Document Management with GDPR
With the start of the European Union’s (EU) General Data Protection Regulation (GDPR) on May 25 of this year, data privacy has a new meaning – and a new global respect. GDPR sent many American companies scrambling to achieve compliance as it implements sweeping changes on businesses that deal with customer data – which may even include yours. In other words, GDPR compliance isn’t just for EU-based companies.
The GDPR was established to protect the personal data of EU residents and affects any business that has customers located in the EU. There is no restriction based on location, company size or scope of business, meaning any entity with an internet presence will be affected. Fines for non-compliance will be high. Data protection watchdogs can impose a fine of up to £20,000,000, or four percent of your total annual worldwide turnover. Any service offered to an EU resident – regardless of whether the service is free and which country hosts its servers – has to play by the rules. For all the information on the GDPR, visit its website, GDPREU.org.
A Major Difference
At issue is the major differences in the approach to collecting personal data in the United States and the EU. In the U.S., personal information is often collected as a matter of course, with only an ‘opt-out’ offered to consumers. By contrast, GDPR requires that in order to collect information from EU data subjects, an affirmative ‘opt in’ consent must be obtained that clearly specifies how the data will be used. Privacy policies must match.
Once information is obtained, the EU data subject has the right to request that his or her data be deleted; that is, to invoke the right ‘to be forgotten.’ Incorrect information must be corrected upon request. These rights may seem simple enough, but when data is held in multiple locations, developing a process to handle such requests could be difficult. As an organization, you need to know how GDPR will affect your paper documents. This is where a document management system (DMS) can come in to help make your business GDPR-compliant.
A document management system manages, stores, and tracks electronic documents and electronic images. With the use of document management scanning, paper-based information can be captured and managed in a much more secure and efficient way. You can use a DMS to organize and control documents across your organization, which helps make your business GDPR-compliant.
With data breaches on the rise, businesses can’t do without content security. As a business, you need to protect your company information and customer details. Be it your company information, customer information, financial details, research, training, intellectual capital, corporate secrets, or securing your mobile data for BYOD purposes, you need to make sure that your data remains secure, both at rest and in motion.
Also, it’s difficult for companies to know how many paper documents actually exist.

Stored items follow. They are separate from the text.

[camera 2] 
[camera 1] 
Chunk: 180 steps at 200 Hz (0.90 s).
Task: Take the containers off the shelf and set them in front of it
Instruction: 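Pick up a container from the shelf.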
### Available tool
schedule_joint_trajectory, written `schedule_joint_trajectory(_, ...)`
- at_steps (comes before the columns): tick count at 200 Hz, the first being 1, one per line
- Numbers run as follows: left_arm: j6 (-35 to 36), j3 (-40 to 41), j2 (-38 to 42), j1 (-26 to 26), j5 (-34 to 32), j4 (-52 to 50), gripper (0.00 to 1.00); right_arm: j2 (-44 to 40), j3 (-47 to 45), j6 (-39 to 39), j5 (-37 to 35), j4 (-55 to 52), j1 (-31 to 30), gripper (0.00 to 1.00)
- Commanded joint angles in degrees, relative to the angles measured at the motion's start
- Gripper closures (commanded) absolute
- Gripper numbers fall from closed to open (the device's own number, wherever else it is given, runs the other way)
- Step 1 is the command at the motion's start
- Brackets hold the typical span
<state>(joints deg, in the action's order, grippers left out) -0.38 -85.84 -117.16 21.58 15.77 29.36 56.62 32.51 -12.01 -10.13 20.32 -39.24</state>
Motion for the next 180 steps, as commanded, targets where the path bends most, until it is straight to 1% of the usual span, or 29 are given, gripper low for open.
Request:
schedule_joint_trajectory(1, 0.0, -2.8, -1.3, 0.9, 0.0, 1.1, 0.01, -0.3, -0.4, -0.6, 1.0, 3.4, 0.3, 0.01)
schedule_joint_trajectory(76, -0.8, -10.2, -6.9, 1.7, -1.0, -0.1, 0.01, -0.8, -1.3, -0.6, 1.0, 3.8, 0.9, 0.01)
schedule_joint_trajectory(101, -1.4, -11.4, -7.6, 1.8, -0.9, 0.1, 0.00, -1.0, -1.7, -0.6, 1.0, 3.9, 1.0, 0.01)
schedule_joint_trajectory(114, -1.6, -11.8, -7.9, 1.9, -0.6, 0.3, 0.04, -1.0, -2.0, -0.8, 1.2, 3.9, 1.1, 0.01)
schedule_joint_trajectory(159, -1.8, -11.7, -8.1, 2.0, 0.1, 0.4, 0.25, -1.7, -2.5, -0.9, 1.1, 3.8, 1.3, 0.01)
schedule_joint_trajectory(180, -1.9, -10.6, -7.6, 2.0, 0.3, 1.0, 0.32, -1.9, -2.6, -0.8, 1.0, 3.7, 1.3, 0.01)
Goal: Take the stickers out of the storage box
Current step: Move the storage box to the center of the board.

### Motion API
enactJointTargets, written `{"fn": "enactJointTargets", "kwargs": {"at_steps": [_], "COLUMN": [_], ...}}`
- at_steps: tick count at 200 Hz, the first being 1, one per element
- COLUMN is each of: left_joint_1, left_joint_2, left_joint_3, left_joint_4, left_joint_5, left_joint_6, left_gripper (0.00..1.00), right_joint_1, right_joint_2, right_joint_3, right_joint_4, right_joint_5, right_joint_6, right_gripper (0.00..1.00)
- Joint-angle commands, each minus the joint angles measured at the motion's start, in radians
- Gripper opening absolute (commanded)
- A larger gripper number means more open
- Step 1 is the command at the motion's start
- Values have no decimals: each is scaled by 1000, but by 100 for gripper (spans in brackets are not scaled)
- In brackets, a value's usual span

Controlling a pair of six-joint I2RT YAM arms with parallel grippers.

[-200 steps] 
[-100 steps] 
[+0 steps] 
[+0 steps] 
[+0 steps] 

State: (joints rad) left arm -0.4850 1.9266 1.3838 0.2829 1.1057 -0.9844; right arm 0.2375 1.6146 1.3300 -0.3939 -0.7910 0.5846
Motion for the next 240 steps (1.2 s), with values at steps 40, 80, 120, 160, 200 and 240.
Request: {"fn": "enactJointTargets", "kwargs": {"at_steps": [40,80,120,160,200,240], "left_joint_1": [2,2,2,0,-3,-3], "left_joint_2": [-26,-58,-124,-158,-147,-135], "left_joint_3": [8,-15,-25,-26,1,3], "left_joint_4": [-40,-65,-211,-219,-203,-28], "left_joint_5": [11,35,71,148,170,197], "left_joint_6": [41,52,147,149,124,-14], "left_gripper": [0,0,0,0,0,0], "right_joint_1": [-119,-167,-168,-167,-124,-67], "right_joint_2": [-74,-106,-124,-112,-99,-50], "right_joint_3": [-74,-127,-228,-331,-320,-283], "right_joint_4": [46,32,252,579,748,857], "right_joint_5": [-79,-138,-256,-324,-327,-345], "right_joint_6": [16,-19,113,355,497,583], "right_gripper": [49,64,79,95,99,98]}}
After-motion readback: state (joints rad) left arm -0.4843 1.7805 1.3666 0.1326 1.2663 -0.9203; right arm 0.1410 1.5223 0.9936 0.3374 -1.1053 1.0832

Duplication on photocopier, removal of documents from your office and insecure disposal of documents can all lead to the existence of several copies of the same document, which is again a problem according to GDPR standards.
- What kinds of documents you possess, and do they include personal information?
- Are you able to find documents easily?
- How long does it take to locate them?
- Are all of your documents stored in one place?
- Are you sure you have all the documents?
- Are you aware of the number of copies that exist for each document?
- Can your documents get into wrong hands?
You should keep in mind three things with document management and GDPR. Here are three things with regards to document management and GDPR, courtesy of Create Ts and Cs:
Encryption – A ransomware virus can easily access your organization’s data, which could include your staff records as well as customer bank details. But, with the DMS in place, all of your files are encrypted on entry, and held as images. A DMS ensures that your data and documents are kept safe even at the time of an attack. If you want to be GDPR-compliant, you need to use a DMS because it encrypts your data.
Role-based access control – According to the GDPR standard, you need to make sure that information and data are locked down. It should not only be kept safe from the outside world, but also within the organization. Your employees should not have access to all the information; it should only be need-based. You don’t need your sales manager to know your customer’s bank details. You can put in place rules with a DMS which can restrict access control.
Retention control – As an organization, you also need to keep in mind that you store data for an appropriate period. You cannot and should not hold on to the information beyond the stipulated time. When you start using a DMS, it makes sure that it stores personal data correctly, and flags documents that need deletion.
How DocuServe document management can help with GDPR
As mentioned earlier, an efficient DMS can help you comply with the GDPR. That is where DocuServe’s document management comes into the picture. DocuServe is a secure cloud-based content distribution and protection system that can keep your digital content safe. DocuServe provides you with complete control over your content, right up to the document level. Because DocuServe is a cloud-based technology, your documents, video, and other shared files don’t exist on the user’s device – which makes it easy for you to withdraw and manage access – also helping your organization’s GDPR compliance.
DocuServe ensures content security because the content is encrypted between the application and the operating system and within the document, which ensures greater security. This is another GDPR requirement which states that an organization should ensure that personal data is kept secure at all the times. With DocuServe, you can delete, eliminate, and remove your data as and when required – another important GDPR requirement.
Other ways in which DocuServe ensures GDPR compliance include:
- Security (including mobile) at rest and in motion.
- The right to be forgotten by deleting or removing personal data on request.
- Privacy by design (everyone in the organization works in the same way and to the same procedures).
- Data retention (securely delete information in part or incompletely).